- With this approval, Benuvia has begun focusing on four primary psychedelic ingredients: Psilocybin, N,N-Dimethyl-5-Methoxy-Tryptamine (5-MeO DMT), Dimethyltryptamine (DMT), and 3,4-Methylenedioxymethamphetamine, or MDMA
- Benuvia will manufacture psychedelic APIs in its 83,000 square foot manufacturing facility that is permitted by the US DEA for Schedule I to III Controlled Substances, and is FDA registered and a cGMP facility
- Benuvia is positioning itself to become a leading global supplier of psychedelic active pharmaceutical ingredients (APIs), complementing its established portfolio of cannabinoid APIs
ROUND ROCK, Texas, May 16, 2022 /PRNewswire/ — Benuvia, Inc., a drug developer and manufacturer of APIs focused on cannabinoids, with a growing portfolio of drug products and intellectual property, that has previously announced the signing of a definitive agreement with Pono Capital Corp (Nasdaq: PONOU), announced today that it has added to its expanding psychedelic manufacturing capabilities by adding a new set of Schedule I controlled substances to its U.S. Drug Enforcement Administration Bulk Manufacturing registration under the U.S. Controlled Substance Act (CSA). With this approval, Benuvia has begun focusing on four primary psychedelic ingredients: Psilocybin, N,N-Dimethyl-5-Methoxy-Tryptamine (5-MeO DMT), Dimethyltryptamine (DMT), and 3,4-Methylenedioxymethamphetamine, or MDMA.
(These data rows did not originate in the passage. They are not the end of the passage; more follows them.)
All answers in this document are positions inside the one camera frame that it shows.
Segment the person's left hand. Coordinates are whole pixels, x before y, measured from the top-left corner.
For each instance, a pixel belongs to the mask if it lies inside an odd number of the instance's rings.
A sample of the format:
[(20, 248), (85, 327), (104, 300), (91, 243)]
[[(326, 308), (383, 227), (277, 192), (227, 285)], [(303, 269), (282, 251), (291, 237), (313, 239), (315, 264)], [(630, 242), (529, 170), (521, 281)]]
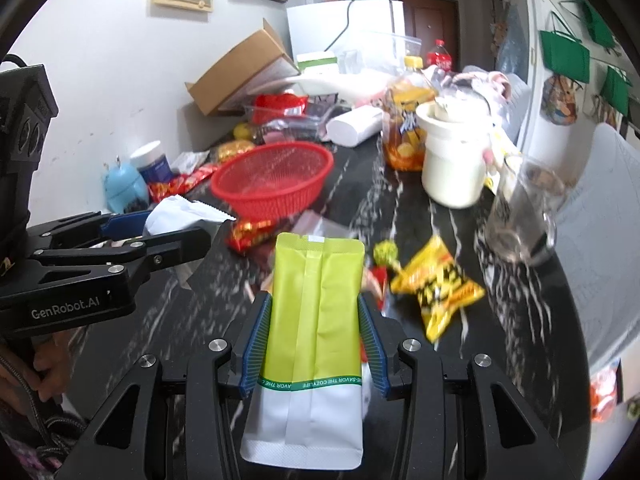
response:
[(37, 344), (32, 364), (28, 365), (5, 346), (1, 356), (5, 358), (28, 383), (41, 402), (63, 394), (70, 383), (72, 359), (70, 358), (71, 330), (54, 333), (43, 344)]
In addition to its drug development business, Benuvia offers cannabinoid and psychedelic contract development and manufacturing services for APIs and drug products and has an industry-leading track record of producing cannabinoid APIs under commercial drug master files (DMFs) that are referenced in approved pharmaceutical New Drug Applications. Benuvia operates in full compliance with global pharmaceutical regulatory standards and utilizes its DMFs as well as extensive regulatory experience to aid pharmaceutical companies in gaining regulatory approval of new and improved therapies to treat, cure, or prevent diseases.
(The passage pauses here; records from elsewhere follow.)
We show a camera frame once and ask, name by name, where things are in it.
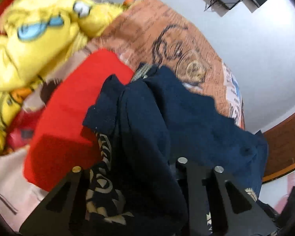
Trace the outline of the navy patterned hooded sweater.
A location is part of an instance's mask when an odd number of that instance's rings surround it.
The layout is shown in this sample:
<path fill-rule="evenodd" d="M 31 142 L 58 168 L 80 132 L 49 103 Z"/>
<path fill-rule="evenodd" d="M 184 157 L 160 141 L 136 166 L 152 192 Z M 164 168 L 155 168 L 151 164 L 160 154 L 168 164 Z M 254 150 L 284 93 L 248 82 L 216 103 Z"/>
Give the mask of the navy patterned hooded sweater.
<path fill-rule="evenodd" d="M 213 98 L 187 90 L 167 67 L 126 85 L 108 76 L 83 124 L 102 156 L 86 194 L 91 235 L 184 235 L 189 214 L 179 157 L 223 167 L 258 199 L 268 155 L 263 135 L 219 114 Z"/>

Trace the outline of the red folded garment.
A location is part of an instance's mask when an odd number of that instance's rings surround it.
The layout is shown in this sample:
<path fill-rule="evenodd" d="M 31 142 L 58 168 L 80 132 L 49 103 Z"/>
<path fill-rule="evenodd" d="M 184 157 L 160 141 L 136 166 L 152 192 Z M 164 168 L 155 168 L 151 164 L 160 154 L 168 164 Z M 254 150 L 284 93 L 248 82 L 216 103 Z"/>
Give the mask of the red folded garment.
<path fill-rule="evenodd" d="M 116 75 L 126 84 L 133 74 L 115 53 L 100 49 L 56 88 L 38 121 L 24 162 L 28 182 L 51 191 L 74 166 L 88 169 L 101 161 L 98 140 L 82 123 L 108 76 Z"/>

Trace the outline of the wooden wardrobe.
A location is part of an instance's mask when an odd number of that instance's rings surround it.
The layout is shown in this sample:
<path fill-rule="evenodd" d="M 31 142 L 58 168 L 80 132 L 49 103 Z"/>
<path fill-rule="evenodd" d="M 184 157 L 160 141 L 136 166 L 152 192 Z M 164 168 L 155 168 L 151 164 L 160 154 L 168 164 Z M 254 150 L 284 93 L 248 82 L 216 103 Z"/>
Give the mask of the wooden wardrobe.
<path fill-rule="evenodd" d="M 264 133 L 269 157 L 263 183 L 283 177 L 295 170 L 295 113 Z"/>

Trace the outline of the yellow cartoon print blanket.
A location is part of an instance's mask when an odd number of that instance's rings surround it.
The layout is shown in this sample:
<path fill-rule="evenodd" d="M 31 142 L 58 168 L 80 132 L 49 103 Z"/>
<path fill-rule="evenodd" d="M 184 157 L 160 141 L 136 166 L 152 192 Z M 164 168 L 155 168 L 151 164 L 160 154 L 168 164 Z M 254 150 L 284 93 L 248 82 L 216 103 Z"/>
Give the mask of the yellow cartoon print blanket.
<path fill-rule="evenodd" d="M 94 0 L 16 0 L 0 35 L 0 155 L 24 100 L 124 7 Z"/>

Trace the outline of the printed newspaper pattern bedspread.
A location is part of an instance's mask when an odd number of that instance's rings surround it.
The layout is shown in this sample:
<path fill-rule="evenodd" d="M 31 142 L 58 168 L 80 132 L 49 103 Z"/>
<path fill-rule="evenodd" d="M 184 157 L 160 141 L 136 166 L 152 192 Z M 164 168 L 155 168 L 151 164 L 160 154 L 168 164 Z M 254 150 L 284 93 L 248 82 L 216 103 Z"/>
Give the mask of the printed newspaper pattern bedspread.
<path fill-rule="evenodd" d="M 237 81 L 205 36 L 163 2 L 143 0 L 49 74 L 24 100 L 11 123 L 6 150 L 0 156 L 0 215 L 14 231 L 48 192 L 23 174 L 38 121 L 56 88 L 100 49 L 115 53 L 133 72 L 139 71 L 141 63 L 170 67 L 187 88 L 213 97 L 219 113 L 233 118 L 238 127 L 245 126 Z"/>
“We are excited to announce our approval by the DEA to manufacture Psilocybin, MDMA and DMT for emerging providers of psychedelic-based drugs focused on neural and mental illness indications,” said Joe Shupp, Chief Commercial Officer. “As pharmaceutical companies become more aware of the positive effects of cannabinoids and psychedelic compounds for therapeutic use, the demand for APIs is expected to grow. Our diversified portfolio of APIs and entry into the development of novel psychedelic compounds aims to strengthen Benuvia’s position as a drug developer and provider of APIs focused on cannabinoids and psychedelics.”
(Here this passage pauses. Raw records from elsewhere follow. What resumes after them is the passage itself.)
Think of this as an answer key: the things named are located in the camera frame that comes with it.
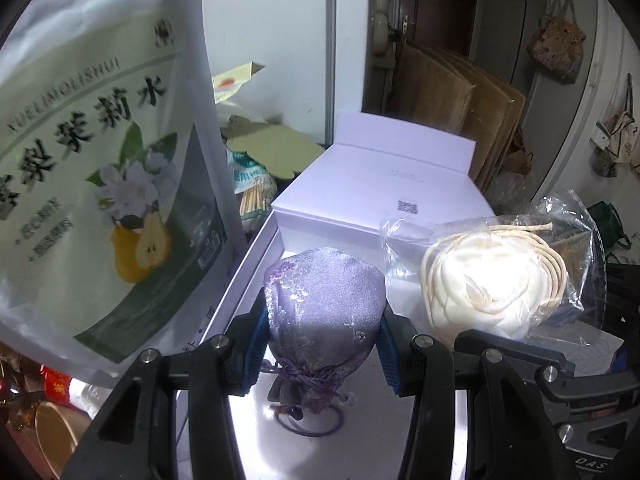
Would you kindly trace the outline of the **silver pear tea pouch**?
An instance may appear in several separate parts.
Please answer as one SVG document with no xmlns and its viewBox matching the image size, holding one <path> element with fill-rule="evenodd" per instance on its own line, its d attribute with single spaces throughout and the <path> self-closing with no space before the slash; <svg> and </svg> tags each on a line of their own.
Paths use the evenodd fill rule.
<svg viewBox="0 0 640 480">
<path fill-rule="evenodd" d="M 244 250 L 202 0 L 1 13 L 1 339 L 111 385 L 193 346 Z"/>
</svg>

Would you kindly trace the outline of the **purple silk drawstring pouch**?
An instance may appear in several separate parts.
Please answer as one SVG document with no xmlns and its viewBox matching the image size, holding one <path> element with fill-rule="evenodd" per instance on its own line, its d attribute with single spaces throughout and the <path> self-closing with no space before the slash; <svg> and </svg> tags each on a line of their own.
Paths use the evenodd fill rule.
<svg viewBox="0 0 640 480">
<path fill-rule="evenodd" d="M 341 392 L 368 358 L 387 306 L 378 268 L 335 248 L 308 249 L 283 258 L 264 276 L 274 376 L 268 399 L 284 429 L 308 438 L 342 429 Z"/>
</svg>

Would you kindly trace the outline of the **white flower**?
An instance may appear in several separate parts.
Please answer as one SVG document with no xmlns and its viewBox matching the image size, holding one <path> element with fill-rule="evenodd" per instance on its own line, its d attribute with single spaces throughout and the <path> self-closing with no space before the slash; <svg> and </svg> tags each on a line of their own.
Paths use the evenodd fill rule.
<svg viewBox="0 0 640 480">
<path fill-rule="evenodd" d="M 573 324 L 602 325 L 602 238 L 573 190 L 519 214 L 386 220 L 380 240 L 390 306 L 447 346 L 466 330 L 572 341 Z"/>
</svg>

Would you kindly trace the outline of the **patterned tote bag hanging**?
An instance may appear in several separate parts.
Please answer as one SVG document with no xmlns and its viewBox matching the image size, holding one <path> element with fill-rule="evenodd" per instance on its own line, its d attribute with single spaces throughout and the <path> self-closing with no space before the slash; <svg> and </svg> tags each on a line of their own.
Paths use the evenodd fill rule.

This approval will also enable Benuvia to advance its life cycle management services to drug developers for their psychedelic development programs. Benuvia intends to develop novel intellectual property formulations of these psychedelic compounds, and will provide full toxicology, chemistry, manufacturing and controls, or CMC, and full data analysis. In addition, Benuvia, through its partners, intends to manage all research and development, manufacturing, analytical methods, intellectual property capture, placebo manufacture, randomization, and assistance with clinical trials. This will enable Benuvia to create custom technologies that allow rapid and cost-effective scale up of commercial operations for production in anticipation of research success.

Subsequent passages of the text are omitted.